十、MapReduce综合实战
综合实战:环境大数据
案列目的
1.学会分析环境数据文件;
2.学会编写解析环境数据文件并进行统计的代码;
3.学会进行递归MapReduce。
案例要求
要求实验结束时,每位学生均已在master服务器上运行从北京2016年1月到6月这半年间的历史天气和空气质量数据文件中分析出的环境统计结果,包含月平均气温、空气质量分布情况等。
实现原理
近年来,由于雾霾问题的持续发酵,越来越多的人开始关注城市相关的环境数据,包括空气质量数据、天气数据等等。
如果每小时记录一次城市的天气实况和空气质量实况信息,则每个城市每天都会产生24条环境数据,全国所有2500多个城市如果均如此进行记录,那每天产生的数据量将达到6万多条,每年则会产生2190万条记录,已经可以称得上环境大数据。
对于这些原始监测数据,我们可以根据时间的维度来进行统计,从而得出与该城市相关的日度及月度平均气温、空气质量优良及污染天数等等,从而为研究空气污染物扩散条件提供有力的数据支持。

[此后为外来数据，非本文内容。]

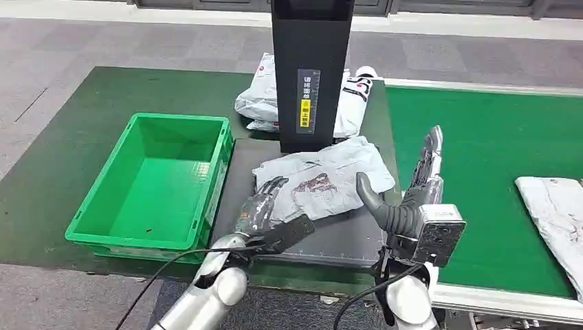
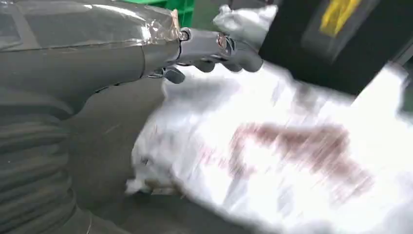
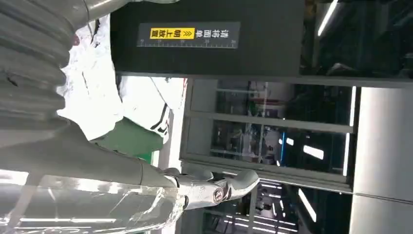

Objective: Moved the parcel from conveyor to table for the left to box.

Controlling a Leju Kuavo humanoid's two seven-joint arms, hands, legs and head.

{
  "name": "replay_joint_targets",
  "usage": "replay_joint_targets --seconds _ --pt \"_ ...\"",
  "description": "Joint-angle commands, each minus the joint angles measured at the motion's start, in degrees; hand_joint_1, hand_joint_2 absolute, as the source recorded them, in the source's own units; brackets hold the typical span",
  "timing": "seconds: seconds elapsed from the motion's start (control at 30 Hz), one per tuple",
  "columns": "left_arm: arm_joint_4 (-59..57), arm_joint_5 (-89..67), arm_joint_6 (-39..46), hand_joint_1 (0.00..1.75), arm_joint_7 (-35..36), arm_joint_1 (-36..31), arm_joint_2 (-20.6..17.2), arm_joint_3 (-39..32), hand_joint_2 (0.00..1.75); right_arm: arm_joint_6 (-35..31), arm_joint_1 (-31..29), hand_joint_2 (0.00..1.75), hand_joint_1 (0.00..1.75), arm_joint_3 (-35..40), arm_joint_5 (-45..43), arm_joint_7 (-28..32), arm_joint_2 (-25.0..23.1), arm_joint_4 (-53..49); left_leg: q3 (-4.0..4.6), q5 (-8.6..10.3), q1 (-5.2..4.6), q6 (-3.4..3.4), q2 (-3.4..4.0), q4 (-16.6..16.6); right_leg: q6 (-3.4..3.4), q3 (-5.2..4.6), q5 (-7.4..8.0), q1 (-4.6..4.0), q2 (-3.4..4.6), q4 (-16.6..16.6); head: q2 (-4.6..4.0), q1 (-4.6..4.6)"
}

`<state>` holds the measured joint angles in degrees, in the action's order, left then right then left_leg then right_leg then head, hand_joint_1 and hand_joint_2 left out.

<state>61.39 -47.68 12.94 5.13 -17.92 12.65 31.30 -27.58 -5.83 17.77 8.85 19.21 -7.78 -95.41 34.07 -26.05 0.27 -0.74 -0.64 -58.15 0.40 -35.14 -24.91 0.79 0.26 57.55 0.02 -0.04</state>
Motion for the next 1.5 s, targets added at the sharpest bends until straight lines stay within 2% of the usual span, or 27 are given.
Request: replay_joint_targets --seconds 0.03,0.17,0.2,0.23,0.33,0.4,0.83,0.97,1.07,1.1,1.13,1.3,1.33,1.4,1.5 --pt "-24.1 -4.7 -3.0 0.00 0.0 -9.5 3.7 4.8 1.75 -0.6 -2.7 1.75 0.00 -4.0 -0.3 -0.2 -1.3 4.7 -0.24 0.06 0.01 0.01 -0.11 0.2 -0.03 0.31 0.01 -0.03 -0.20 -0.2 -0.02 0.00" --pt "-27.9 -6.0 -4.0 0.02 0.9 -11.1 4.7 4.8 1.75 -0.7 -2.5 1.75 0.00 -4.6 -0.7 -0.2 -1.3 4.8 -0.15 0.01 0.02 0.02 -0.05 0.1 -0.01 0.20 0.00 -0.03 -0.11 -0.1 0.00 -0.02" --pt "-29.2 -6.5 -4.1 0.93 0.9 -11.6 5.0 5.0 1.75 -0.7 -2.6 1.75 0.00 -4.7 -0.9 -0.1 -1.3 4.8 -0.26 0.02 0.01 0.03 -0.07 0.2 -0.02 0.31 -0.01 -0.03 -0.14 -0.2 0.00 0.00" --pt "-30.1 -6.7 -4.2 1.75 0.7 -12.0 5.2 5.0 1.75 -0.8 -2.5 1.75 0.00 -4.8 -1.1 0.0 -1.3 4.7 -0.22 0.02 0.02 0.03 -0.12 0.1 -0.01 0.30 -0.01 -0.04 -0.16 -0.1 0.00 0.00" --pt "-31.7 -7.0 -4.5 1.75 0.0 -12.7 5.8 5.2 1.75 -1.1 -2.4 1.75 0.00 -5.1 -1.5 0.3 -1.3 4.5 -0.31 0.02 -0.01 0.04 0.08 0.2 -0.01 0.34 0.05 -0.01 0.02 -0.2 -0.02 0.00" --pt "-32.3 -7.1 -4.8 1.75 -0.7 -13.0 6.2 5.3 1.75 -1.3 -2.1 1.75 0.00 -5.4 -1.8 0.4 -1.3 4.1 -0.15 0.02 0.00 0.03 -0.01 0.1 0.00 0.21 0.02 -0.01 -0.05 -0.1 0.00 0.00" --pt "-32.8 -7.0 -5.7 1.75 -2.1 -13.3 6.8 6.0 1.75 -1.1 -0.2 1.75 0.00 -5.7 -3.1 0.2 -0.7 1.9 -0.40 0.01 -0.01 0.03 0.05 0.1 -0.01 0.44 0.02 -0.01 -0.02 -0.2 0.00 0.00" --pt "-31.9 -7.0 -3.4 1.75 -1.6 -13.1 6.6 5.7 1.75 -1.1 0.8 1.75 0.00 -5.7 -3.5 0.2 -0.5 0.8 -0.30 0.00 -0.01 0.03 -0.01 0.1 0.00 0.36 0.00 -0.01 -0.06 -0.1 0.00 0.00" --pt "-29.6 -3.7 5.6 1.75 -3.0 -12.4 6.4 1.9 1.75 -1.9 2.5 1.75 0.00 -6.0 -3.5 0.5 -0.6 -1.3 -0.41 0.00 0.00 0.03 0.06 0.2 -0.02 0.46 0.02 -0.02 -0.02 -0.2 -0.02 0.00" --pt "-26.9 -1.6 12.3 1.75 -6.1 -11.7 5.7 -0.2 1.75 -2.6 3.4 1.75 0.00 -6.4 -3.5 0.5 -0.5 -2.3 -0.32 0.00 0.00 0.02 0.02 0.1 -0.01 0.37 0.00 -0.02 -0.04 -0.1 0.00 0.00" --pt "-24.2 0.8 15.5 1.75 -8.9 -11.1 5.0 -1.8 1.75 -2.9 3.9 1.75 0.00 -6.8 -3.5 0.5 -0.5 -2.8 -0.40 0.00 -0.01 0.03 0.06 0.2 -0.01 0.42 0.01 -0.01 -0.01 -0.1 -0.02 0.00" --pt "-23.1 1.6 14.4 1.75 -9.2 -11.2 4.0 -1.7 1.75 -3.3 4.0 1.75 0.00 -7.3 -3.5 0.4 -0.6 -2.8 -0.27 0.00 0.02 0.01 0.08 0.1 -0.02 0.30 0.01 -0.04 0.01 -0.1 0.00 0.00" --pt "-20.1 3.3 19.4 1.75 -11.8 -9.7 3.7 -2.7 1.75 -3.7 4.1 1.75 0.00 -7.5 -3.5 0.4 -0.7 -2.9 -0.28 -0.01 0.01 0.02 0.07 0.1 -0.01 0.31 0.01 -0.03 0.00 -0.1 -0.02 0.00" --pt "-13.2 6.7 24.4 1.75 -14.4 -7.6 1.6 -3.9 1.75 -4.8 4.8 1.75 0.00 -8.6 -4.2 0.6 -0.5 -2.9 -0.31 -0.02 -0.01 0.03 0.14 0.1 -0.01 0.31 0.02 -0.01 0.07 -0.1 -0.02 0.00" --pt "-3.3 6.5 27.1 1.75 -15.0 -3.6 -0.4 -7.1 1.75 -4.7 5.1 1.75 0.00 -9.4 -5.4 1.1 -0.1 -2.2 -0.32 -0.03 -0.01 0.01 0.20 0.1 -0.02 0.31 0.01 -0.01 0.13 -0.1 -0.02 0.00"
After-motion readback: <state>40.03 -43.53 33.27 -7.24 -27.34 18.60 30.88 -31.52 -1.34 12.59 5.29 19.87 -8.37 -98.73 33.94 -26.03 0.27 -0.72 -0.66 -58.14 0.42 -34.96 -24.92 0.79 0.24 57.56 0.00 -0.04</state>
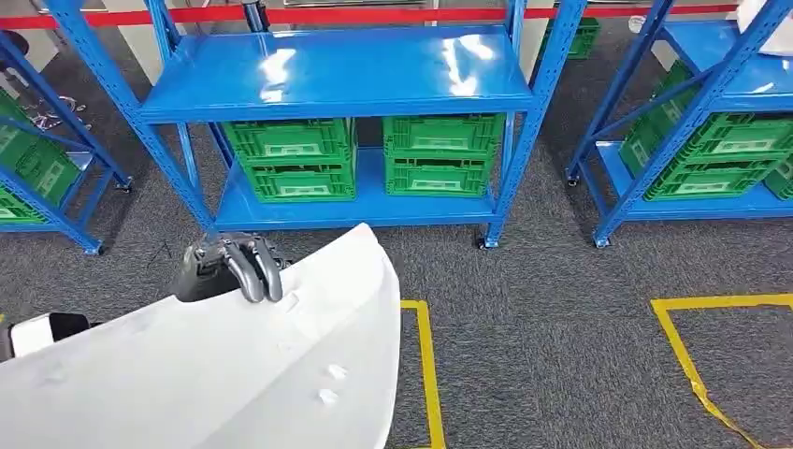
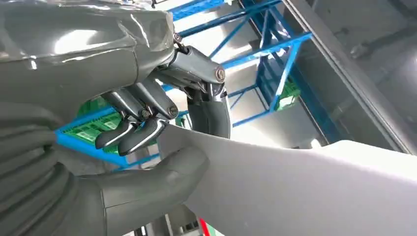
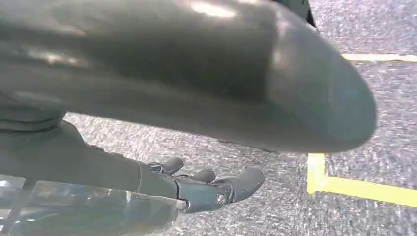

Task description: Take the parts from the cabinet and place them on the table.

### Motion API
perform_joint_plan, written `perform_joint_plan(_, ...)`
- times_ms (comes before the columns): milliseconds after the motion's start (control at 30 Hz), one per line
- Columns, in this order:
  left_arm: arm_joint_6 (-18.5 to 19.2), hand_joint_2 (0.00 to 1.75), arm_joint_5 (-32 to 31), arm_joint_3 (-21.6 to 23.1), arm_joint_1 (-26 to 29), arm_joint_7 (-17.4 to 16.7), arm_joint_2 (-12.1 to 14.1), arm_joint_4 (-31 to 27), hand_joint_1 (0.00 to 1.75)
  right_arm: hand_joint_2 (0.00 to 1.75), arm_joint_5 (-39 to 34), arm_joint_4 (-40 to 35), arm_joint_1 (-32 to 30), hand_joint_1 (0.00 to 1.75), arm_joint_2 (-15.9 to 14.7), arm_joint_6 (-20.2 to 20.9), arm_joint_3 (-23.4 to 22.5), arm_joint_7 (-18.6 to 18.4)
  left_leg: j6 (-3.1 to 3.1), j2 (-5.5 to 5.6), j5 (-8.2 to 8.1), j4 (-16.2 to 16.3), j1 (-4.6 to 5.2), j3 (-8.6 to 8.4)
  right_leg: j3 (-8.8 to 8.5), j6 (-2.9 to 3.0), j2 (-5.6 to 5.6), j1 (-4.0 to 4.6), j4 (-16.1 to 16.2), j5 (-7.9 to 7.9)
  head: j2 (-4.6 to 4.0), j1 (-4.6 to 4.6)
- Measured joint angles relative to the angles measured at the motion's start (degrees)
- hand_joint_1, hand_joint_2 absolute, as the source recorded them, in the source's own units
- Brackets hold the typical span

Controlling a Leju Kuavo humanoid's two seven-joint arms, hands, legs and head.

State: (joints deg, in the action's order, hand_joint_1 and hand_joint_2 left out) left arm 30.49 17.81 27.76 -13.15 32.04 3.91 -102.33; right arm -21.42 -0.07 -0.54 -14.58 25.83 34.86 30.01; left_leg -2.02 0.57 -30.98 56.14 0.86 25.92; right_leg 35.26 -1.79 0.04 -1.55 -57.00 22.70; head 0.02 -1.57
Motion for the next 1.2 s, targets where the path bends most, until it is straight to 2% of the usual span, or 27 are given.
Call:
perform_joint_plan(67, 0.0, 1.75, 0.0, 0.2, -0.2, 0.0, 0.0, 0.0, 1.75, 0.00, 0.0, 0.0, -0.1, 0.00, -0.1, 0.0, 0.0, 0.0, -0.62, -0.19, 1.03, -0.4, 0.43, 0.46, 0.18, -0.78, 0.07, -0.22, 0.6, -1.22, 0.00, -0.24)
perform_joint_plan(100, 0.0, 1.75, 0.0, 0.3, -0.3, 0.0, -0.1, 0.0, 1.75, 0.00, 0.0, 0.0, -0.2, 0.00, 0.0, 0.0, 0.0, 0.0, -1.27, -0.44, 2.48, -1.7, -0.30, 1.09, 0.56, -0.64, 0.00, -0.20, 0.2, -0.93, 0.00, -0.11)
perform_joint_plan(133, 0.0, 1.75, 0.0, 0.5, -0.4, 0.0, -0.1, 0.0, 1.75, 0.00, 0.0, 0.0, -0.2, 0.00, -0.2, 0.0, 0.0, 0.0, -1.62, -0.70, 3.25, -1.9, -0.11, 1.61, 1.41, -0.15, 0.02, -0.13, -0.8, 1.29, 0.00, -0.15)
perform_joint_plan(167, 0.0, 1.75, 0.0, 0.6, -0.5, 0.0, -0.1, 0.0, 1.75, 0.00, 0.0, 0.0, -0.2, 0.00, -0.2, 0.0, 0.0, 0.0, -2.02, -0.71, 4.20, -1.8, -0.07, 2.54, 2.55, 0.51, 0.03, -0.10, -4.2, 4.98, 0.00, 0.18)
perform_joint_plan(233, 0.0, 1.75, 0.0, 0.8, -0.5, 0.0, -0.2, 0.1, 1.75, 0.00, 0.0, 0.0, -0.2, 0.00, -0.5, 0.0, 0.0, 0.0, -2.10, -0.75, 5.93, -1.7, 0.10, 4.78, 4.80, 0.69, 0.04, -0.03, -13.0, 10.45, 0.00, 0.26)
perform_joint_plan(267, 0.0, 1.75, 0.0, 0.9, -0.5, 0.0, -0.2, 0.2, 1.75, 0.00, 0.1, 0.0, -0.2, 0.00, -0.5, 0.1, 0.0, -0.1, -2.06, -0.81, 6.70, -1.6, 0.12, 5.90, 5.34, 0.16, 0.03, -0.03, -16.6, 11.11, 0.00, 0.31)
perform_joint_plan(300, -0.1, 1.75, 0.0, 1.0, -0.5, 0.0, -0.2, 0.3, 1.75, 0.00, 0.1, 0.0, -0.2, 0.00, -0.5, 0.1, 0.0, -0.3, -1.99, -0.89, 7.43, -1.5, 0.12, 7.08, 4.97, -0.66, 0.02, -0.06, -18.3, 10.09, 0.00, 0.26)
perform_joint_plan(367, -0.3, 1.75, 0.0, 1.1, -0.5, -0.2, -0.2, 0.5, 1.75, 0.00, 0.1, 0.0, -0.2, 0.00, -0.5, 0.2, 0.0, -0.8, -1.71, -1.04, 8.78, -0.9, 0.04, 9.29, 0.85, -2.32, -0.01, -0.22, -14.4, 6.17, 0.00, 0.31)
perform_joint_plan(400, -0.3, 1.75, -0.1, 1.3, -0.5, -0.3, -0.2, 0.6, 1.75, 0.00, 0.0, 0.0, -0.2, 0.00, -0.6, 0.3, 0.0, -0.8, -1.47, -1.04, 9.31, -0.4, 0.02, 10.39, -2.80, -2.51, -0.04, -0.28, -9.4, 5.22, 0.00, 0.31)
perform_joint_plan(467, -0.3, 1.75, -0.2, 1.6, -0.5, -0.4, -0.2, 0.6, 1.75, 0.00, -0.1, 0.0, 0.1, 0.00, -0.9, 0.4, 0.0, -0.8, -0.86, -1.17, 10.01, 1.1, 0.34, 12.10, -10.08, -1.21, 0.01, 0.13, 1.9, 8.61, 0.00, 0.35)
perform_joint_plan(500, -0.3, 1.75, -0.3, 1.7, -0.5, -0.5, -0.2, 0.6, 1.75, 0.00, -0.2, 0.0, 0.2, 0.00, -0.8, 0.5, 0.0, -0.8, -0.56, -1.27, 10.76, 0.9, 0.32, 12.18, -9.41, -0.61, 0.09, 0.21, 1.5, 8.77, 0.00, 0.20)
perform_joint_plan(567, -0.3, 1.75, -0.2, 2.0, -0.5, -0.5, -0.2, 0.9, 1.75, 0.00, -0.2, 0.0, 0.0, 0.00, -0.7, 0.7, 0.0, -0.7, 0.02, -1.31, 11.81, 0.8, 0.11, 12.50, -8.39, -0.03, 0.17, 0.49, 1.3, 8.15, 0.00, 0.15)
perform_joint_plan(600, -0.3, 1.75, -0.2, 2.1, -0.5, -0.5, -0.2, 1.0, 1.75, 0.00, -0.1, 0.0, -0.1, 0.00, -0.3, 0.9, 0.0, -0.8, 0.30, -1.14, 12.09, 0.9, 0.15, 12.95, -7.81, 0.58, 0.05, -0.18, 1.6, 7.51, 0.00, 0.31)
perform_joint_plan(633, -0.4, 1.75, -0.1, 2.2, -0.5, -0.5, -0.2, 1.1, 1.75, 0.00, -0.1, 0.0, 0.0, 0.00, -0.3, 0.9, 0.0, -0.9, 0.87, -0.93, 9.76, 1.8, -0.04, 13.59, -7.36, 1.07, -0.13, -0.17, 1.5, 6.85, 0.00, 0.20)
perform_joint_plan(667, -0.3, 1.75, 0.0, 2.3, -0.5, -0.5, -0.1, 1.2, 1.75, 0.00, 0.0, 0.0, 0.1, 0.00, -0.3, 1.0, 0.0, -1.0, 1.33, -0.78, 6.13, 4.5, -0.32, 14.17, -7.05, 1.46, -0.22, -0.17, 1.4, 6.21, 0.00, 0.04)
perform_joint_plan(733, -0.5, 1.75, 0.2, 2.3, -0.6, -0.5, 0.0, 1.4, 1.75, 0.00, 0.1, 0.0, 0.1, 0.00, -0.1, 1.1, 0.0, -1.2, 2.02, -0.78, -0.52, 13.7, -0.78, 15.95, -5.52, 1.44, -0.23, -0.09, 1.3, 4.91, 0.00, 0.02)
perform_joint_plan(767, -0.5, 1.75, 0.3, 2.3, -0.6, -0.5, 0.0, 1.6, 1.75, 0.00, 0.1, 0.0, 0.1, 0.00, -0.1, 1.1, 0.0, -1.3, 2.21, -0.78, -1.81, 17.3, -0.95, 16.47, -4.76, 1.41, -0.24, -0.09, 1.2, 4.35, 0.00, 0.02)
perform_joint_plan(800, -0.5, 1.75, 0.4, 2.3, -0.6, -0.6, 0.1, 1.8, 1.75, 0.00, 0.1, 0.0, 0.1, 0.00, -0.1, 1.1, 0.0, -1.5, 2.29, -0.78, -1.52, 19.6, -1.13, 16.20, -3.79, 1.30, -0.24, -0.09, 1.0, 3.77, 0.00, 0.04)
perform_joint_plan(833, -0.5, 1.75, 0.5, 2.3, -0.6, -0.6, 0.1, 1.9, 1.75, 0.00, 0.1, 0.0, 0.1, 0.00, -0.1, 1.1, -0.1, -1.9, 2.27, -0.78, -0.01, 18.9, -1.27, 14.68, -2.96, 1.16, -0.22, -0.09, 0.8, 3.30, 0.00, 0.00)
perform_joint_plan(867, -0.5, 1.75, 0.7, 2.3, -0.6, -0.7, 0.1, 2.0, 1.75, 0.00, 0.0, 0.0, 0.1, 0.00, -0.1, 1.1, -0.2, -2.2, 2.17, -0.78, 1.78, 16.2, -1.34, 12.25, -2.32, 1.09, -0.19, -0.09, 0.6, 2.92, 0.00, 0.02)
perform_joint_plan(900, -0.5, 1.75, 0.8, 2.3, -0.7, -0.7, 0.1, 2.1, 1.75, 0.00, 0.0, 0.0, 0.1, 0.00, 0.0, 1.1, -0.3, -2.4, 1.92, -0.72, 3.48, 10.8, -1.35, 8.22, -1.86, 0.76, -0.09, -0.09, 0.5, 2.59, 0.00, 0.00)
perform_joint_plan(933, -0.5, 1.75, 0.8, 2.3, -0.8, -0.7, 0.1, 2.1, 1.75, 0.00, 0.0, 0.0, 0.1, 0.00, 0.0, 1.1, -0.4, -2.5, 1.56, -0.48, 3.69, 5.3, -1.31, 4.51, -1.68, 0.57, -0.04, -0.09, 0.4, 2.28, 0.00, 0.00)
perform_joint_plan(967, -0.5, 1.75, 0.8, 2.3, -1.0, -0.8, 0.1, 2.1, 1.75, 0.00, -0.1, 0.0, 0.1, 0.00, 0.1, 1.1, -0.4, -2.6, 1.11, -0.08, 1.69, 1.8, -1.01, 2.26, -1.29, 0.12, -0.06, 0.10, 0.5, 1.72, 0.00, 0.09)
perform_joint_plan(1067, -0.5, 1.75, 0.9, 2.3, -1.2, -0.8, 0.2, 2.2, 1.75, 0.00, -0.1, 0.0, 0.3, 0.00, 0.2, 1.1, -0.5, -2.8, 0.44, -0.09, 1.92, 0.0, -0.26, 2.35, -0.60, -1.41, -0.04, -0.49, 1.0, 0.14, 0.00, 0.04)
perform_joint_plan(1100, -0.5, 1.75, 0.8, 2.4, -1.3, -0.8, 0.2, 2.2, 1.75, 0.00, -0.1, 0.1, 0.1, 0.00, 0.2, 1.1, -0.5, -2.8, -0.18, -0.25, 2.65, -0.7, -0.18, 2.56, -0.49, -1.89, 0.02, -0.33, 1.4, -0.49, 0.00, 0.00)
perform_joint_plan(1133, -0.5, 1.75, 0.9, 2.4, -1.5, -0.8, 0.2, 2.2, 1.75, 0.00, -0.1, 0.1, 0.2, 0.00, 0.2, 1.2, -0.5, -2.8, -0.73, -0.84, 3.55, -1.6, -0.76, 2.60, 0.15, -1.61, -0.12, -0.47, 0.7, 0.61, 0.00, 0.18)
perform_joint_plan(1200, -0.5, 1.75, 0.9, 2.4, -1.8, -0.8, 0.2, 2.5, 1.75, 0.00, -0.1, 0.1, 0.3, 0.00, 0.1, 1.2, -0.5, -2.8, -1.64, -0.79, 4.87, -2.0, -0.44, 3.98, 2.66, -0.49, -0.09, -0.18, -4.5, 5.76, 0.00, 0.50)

本实验中选取了北京2016年1月到6月这半年间的每小时天气和空气质量数据(未取到数据的字段填充“N/A”),利用MapReduce来统计月度平均气温和半年内空气质量为优、良、轻度污染、中度污染、重度污染和严重污染的天数。
实验数据如下
第一题:编写月平均气温统计程序
import java.io.IOException;
import org.apache.hadoop.conf.Configuration;
import org.apache.hadoop.fs.Path;
import org.apache.hadoop.io.IntWritable;
import org.apache.hadoop.io.Text;
import org.apache.hadoop.mapreduce.Job;
import org.apache.hadoop.mapreduce.Mapper;
import org.apache.hadoop.mapreduce.Reducer;
import org.apache.hadoop.mapreduce.lib.input.TextInputFormat;
import org.apache.hadoop.mapreduce.lib.output.TextOutputFormat;
import org.apache.hadoop.mapreduce.lib.partition.HashPartitioner;
public class TmpStat
{
public static class StatMapper extends Mapper<Object, Text, Text, IntWritable>
{
private IntWritable intValue = new IntWritable();
private Text dateKey = new Text();
public void map(Object key, Text value, Context context)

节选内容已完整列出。